Your task:
Copy the lines exactly. Begin at the first line of the data and stop after the line with "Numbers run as".
_ _ _ _ _
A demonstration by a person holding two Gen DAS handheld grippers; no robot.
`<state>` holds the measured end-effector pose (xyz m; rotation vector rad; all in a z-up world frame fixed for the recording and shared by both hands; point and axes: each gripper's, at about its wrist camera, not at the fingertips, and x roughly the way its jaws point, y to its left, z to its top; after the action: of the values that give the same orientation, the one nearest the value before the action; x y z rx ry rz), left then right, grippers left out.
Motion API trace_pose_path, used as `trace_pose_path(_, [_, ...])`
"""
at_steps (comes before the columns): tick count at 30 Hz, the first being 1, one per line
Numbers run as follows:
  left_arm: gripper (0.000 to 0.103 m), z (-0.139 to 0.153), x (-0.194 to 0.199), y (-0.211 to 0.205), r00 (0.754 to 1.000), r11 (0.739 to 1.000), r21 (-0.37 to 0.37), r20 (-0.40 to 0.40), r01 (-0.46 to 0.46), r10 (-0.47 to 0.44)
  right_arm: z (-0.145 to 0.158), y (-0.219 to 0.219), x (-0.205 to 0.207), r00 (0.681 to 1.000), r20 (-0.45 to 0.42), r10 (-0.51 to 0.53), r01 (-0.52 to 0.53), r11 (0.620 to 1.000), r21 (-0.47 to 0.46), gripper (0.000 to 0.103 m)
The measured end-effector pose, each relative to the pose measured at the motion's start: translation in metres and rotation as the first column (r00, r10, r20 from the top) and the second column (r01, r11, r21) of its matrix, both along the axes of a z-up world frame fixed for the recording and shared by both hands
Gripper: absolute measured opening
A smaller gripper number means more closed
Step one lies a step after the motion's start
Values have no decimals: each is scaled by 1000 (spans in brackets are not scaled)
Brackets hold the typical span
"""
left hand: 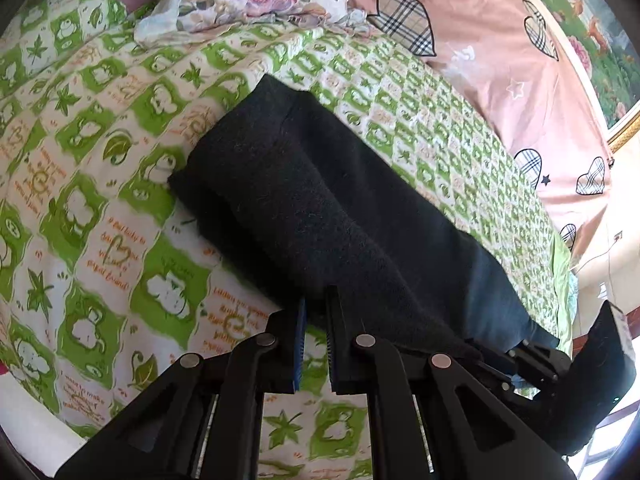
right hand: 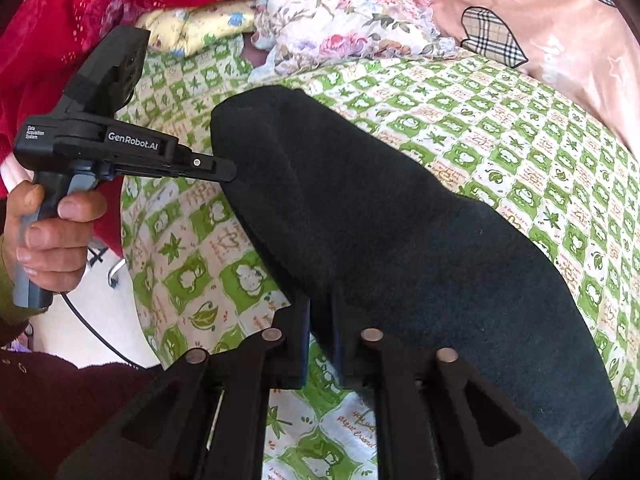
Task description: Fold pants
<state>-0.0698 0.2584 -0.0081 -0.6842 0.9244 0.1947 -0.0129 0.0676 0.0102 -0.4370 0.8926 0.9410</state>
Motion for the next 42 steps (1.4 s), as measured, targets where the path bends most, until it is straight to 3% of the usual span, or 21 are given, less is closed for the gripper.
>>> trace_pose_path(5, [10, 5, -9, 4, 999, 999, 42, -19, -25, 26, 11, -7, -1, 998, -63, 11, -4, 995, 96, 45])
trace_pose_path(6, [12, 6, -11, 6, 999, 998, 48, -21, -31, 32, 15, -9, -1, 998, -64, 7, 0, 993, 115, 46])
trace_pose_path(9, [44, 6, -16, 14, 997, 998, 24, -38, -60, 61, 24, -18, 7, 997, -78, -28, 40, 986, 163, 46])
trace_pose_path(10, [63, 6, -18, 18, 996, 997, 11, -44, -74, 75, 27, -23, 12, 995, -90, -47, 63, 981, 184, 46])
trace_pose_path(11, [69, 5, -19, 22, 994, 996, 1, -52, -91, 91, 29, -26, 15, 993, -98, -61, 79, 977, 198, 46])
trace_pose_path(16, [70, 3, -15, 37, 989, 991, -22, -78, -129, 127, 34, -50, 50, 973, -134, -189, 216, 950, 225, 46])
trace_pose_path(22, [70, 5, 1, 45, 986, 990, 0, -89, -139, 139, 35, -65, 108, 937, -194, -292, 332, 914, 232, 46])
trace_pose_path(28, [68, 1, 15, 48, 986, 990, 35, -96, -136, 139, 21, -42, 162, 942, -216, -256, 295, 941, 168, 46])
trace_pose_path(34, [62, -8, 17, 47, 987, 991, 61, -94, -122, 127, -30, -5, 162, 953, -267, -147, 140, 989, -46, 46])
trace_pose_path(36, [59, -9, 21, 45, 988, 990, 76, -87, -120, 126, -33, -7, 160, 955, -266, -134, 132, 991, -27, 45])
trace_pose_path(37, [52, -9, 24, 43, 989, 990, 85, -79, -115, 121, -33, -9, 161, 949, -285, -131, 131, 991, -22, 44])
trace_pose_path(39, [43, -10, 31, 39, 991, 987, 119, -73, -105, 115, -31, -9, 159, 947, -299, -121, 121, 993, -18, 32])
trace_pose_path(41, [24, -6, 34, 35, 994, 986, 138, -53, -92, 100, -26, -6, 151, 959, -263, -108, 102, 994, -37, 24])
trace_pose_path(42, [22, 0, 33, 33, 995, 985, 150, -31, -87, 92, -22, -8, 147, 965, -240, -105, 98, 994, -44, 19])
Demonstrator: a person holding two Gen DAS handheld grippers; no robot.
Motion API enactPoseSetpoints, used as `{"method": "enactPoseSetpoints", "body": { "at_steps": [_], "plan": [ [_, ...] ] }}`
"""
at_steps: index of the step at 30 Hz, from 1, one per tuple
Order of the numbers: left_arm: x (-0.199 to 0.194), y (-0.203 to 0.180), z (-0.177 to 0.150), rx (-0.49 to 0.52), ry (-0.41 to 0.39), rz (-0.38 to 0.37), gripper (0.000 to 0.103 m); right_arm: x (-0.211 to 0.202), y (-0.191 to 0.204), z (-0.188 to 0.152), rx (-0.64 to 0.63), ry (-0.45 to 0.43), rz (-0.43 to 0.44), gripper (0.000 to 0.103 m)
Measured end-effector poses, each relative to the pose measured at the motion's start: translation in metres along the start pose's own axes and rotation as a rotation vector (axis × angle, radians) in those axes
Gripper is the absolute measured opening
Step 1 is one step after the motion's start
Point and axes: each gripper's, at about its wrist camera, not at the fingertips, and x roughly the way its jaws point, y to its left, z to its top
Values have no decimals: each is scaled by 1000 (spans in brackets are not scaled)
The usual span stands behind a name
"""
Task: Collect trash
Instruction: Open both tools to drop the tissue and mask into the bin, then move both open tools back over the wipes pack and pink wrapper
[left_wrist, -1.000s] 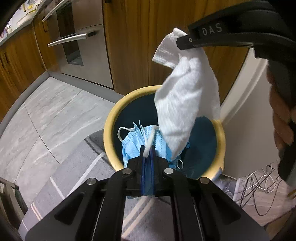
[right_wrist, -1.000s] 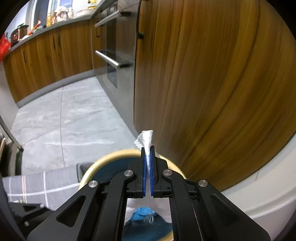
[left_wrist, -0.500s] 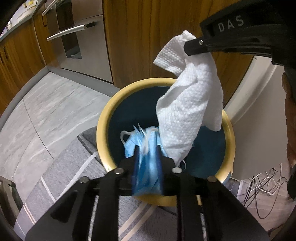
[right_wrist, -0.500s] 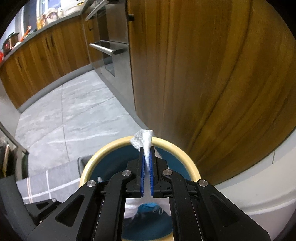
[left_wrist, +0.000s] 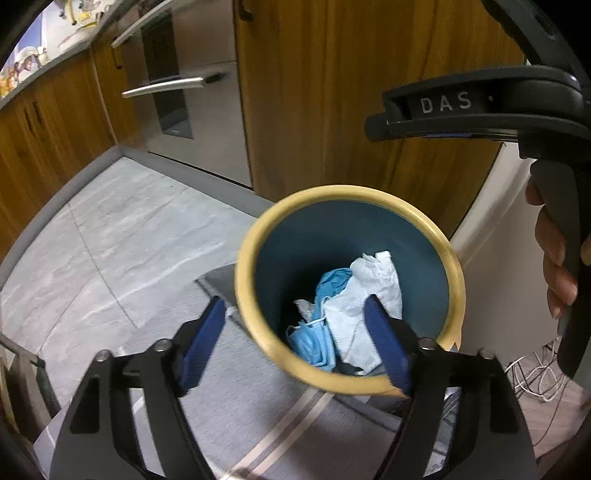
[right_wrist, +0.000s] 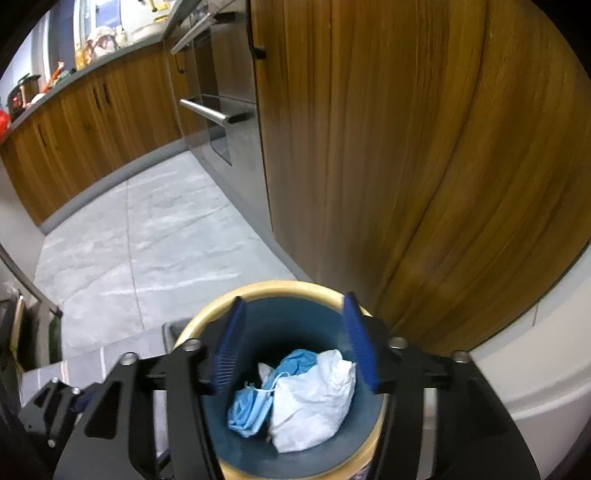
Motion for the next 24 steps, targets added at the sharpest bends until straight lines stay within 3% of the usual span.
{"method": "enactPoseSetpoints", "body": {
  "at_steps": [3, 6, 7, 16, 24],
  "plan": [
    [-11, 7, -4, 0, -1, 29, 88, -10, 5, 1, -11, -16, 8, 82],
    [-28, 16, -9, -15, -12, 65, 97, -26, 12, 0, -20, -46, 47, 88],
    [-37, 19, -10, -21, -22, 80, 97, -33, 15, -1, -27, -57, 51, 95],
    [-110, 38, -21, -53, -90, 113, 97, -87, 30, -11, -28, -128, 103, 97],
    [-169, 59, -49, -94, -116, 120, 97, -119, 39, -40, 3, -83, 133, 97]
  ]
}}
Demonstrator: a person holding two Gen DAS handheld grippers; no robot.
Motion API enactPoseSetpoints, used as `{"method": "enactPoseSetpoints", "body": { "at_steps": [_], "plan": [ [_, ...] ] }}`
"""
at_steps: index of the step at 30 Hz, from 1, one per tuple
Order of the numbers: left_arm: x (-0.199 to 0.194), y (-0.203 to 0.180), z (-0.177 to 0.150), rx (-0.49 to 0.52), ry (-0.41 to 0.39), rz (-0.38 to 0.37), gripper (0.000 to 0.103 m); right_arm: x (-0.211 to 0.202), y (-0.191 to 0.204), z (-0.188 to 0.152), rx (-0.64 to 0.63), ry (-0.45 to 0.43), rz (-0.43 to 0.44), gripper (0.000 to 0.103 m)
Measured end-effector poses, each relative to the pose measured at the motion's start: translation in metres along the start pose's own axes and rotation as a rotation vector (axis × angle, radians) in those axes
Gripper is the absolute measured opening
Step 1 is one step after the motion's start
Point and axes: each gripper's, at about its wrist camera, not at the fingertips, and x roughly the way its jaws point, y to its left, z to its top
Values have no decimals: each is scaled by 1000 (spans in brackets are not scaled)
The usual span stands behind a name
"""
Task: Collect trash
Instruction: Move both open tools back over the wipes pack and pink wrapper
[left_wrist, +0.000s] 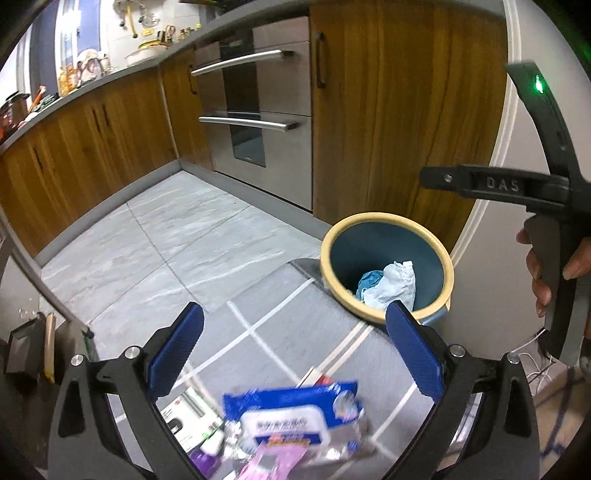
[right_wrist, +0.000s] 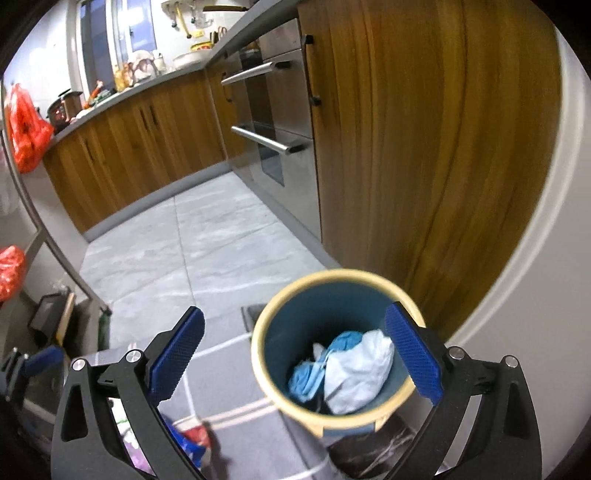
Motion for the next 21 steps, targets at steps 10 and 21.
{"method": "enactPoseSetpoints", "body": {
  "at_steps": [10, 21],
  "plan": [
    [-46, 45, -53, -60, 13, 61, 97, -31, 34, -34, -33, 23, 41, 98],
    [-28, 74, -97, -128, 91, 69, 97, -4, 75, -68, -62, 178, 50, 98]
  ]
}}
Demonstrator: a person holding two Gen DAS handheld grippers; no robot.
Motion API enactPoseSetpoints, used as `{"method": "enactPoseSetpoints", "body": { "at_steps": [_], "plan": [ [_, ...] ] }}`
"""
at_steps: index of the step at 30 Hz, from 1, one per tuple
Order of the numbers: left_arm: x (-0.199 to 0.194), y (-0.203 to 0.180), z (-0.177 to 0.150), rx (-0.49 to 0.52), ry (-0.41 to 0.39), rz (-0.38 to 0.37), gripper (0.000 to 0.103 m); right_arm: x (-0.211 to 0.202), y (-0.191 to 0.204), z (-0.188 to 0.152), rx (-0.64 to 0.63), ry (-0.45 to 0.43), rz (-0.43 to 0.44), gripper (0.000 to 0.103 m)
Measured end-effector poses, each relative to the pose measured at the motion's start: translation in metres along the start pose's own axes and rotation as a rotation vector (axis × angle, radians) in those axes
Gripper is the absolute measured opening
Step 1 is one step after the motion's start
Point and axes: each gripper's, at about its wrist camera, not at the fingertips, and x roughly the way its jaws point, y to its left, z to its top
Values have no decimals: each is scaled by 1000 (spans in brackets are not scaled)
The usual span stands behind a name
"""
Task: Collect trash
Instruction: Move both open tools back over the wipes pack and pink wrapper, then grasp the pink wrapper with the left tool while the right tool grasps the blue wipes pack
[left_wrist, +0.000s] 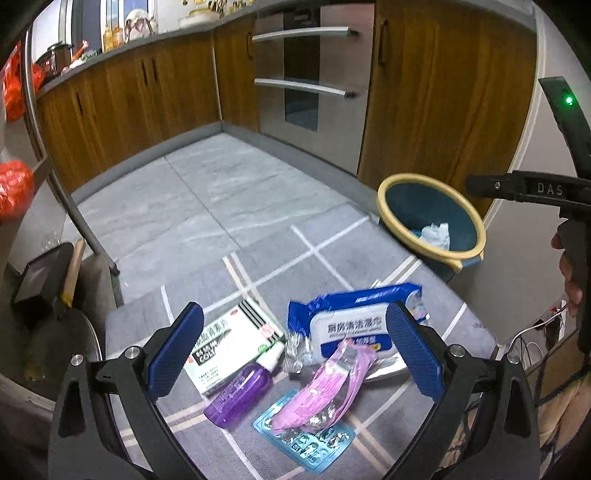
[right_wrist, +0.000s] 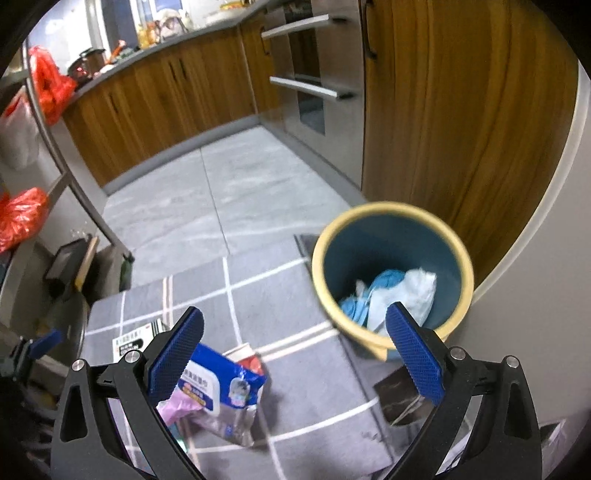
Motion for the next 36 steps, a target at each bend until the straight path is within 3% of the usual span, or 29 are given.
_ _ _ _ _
The completed task:
A demonstration by a person holding two Gen DAS handheld grippers; no robot.
`<state>` holds the measured end-effector pose (xyz m; rotation vector rad; all in a z-up world frame fixed for the recording and shared by both hands; point and axes: each gripper's, at about its wrist camera, not at the fingertips, and x roughly the way its jaws point, y to its left, z to its top; after the action: of the values that give the same orientation, the one nearest the value before the action; x y z rx ry rz), left then right, grippers left out.
Motion API trace_pose_path, used as `trace_pose_path(_, [_, ...])`
"""
at_steps (comes before the columns): tick count at 30 Hz, the first being 1, one per line
Numbers run as follows:

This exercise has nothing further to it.